■ ASSIGNMENT: Working from the entries below, tally each line that holds "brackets". Give the tally and nothing else.

Entries taken from a collection:

***

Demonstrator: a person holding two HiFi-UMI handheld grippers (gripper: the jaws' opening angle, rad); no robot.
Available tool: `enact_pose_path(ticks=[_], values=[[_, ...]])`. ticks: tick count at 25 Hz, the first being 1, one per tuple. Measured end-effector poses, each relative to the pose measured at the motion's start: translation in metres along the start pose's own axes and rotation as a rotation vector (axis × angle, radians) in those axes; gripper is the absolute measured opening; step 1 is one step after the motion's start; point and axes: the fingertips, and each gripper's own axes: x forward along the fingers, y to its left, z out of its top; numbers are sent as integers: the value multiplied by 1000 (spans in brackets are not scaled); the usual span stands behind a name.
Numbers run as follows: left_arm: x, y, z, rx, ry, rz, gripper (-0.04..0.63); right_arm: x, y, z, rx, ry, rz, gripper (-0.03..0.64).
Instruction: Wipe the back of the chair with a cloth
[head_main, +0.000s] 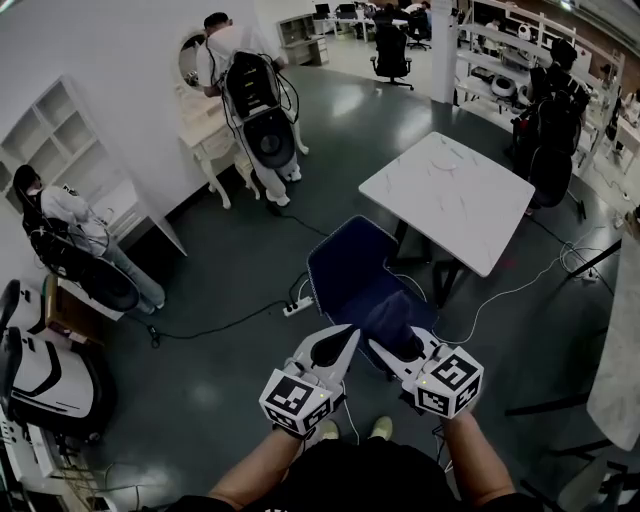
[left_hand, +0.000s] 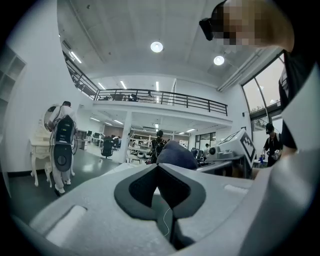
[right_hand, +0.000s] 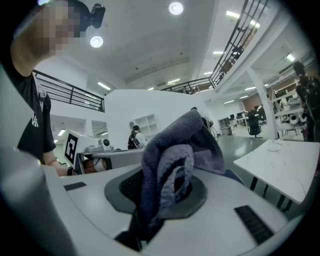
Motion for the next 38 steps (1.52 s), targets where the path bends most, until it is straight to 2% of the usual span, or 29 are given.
enact_pose_path(ticks=[7, 13, 23, 31, 38], values=[[2, 9, 4, 8, 6, 57, 8, -20, -28, 8, 115, -56, -21, 83], [10, 14, -4, -3, 23, 92, 8, -30, -51, -2, 128, -49, -41, 83], [19, 30, -14, 11, 55, 111, 8, -11, -67, -10, 110, -37, -46, 83], [49, 82, -30, -26, 53, 99, 8, 28, -104, -22, 114, 11, -88, 83], [93, 152, -45, -30, 48, 59, 8, 87, -174, -46, 165, 65, -144, 83]])
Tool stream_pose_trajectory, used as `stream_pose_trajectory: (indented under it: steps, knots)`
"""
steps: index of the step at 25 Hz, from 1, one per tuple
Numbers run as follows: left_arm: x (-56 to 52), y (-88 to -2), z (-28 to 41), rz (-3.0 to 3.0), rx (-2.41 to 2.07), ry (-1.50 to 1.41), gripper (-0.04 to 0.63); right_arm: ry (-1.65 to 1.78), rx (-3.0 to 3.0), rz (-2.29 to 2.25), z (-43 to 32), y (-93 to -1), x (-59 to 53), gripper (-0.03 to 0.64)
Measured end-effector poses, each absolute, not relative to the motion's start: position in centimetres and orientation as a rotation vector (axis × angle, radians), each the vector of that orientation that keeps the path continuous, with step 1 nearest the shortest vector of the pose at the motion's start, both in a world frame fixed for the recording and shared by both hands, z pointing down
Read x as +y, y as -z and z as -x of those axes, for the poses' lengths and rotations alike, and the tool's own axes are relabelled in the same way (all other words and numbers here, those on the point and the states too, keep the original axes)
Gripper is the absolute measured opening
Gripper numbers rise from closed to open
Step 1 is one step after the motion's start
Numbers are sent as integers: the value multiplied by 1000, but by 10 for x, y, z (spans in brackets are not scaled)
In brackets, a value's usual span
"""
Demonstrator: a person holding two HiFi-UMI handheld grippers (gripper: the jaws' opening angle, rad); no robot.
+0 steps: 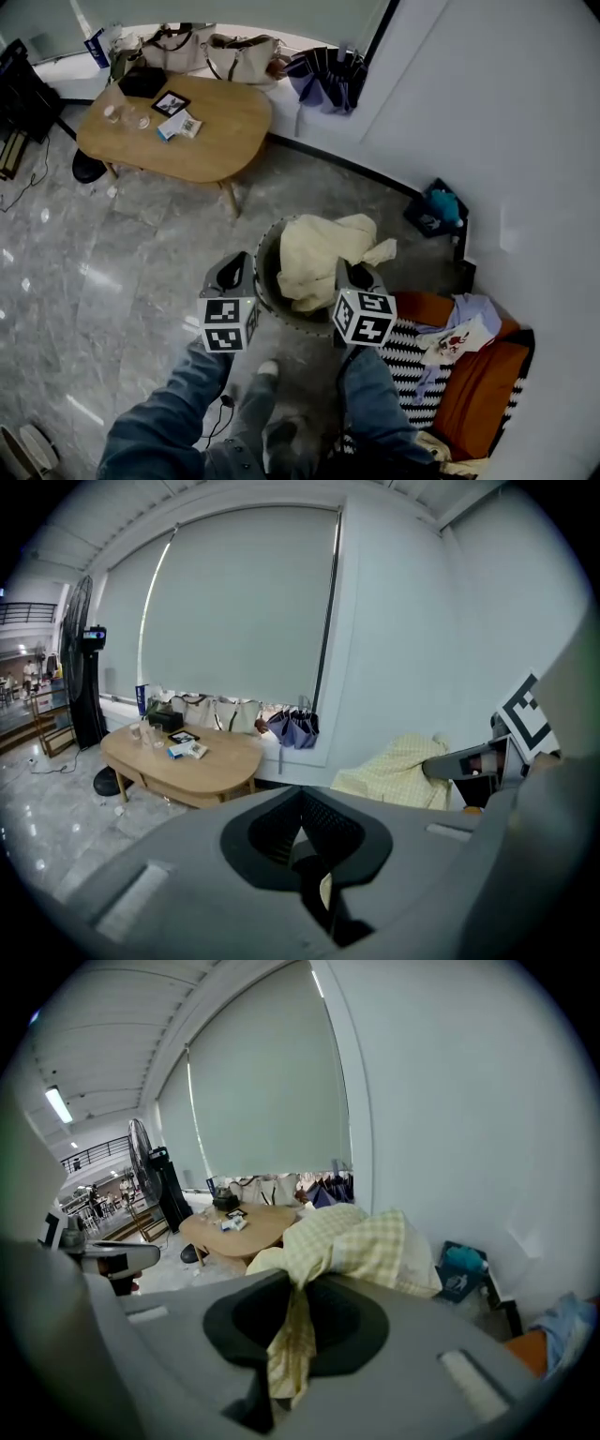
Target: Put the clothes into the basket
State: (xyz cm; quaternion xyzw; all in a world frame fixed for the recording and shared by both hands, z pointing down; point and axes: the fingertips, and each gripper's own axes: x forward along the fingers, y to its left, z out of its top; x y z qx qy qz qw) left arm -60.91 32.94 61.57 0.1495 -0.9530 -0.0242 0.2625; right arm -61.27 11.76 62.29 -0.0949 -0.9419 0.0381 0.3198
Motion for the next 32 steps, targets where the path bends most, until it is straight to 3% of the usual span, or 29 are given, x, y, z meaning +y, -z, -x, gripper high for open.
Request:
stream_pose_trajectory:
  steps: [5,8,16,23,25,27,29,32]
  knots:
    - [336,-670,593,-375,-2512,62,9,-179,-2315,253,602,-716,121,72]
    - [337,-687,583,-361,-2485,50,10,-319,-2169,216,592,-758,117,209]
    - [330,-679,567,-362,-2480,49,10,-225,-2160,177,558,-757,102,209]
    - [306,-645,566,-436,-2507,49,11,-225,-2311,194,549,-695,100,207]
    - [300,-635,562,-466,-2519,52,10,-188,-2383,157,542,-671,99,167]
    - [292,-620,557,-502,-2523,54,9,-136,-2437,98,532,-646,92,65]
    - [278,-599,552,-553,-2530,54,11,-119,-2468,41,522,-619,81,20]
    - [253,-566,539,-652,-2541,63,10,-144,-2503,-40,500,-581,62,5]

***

■ SOLUTION FOR THIS PROBLEM: 3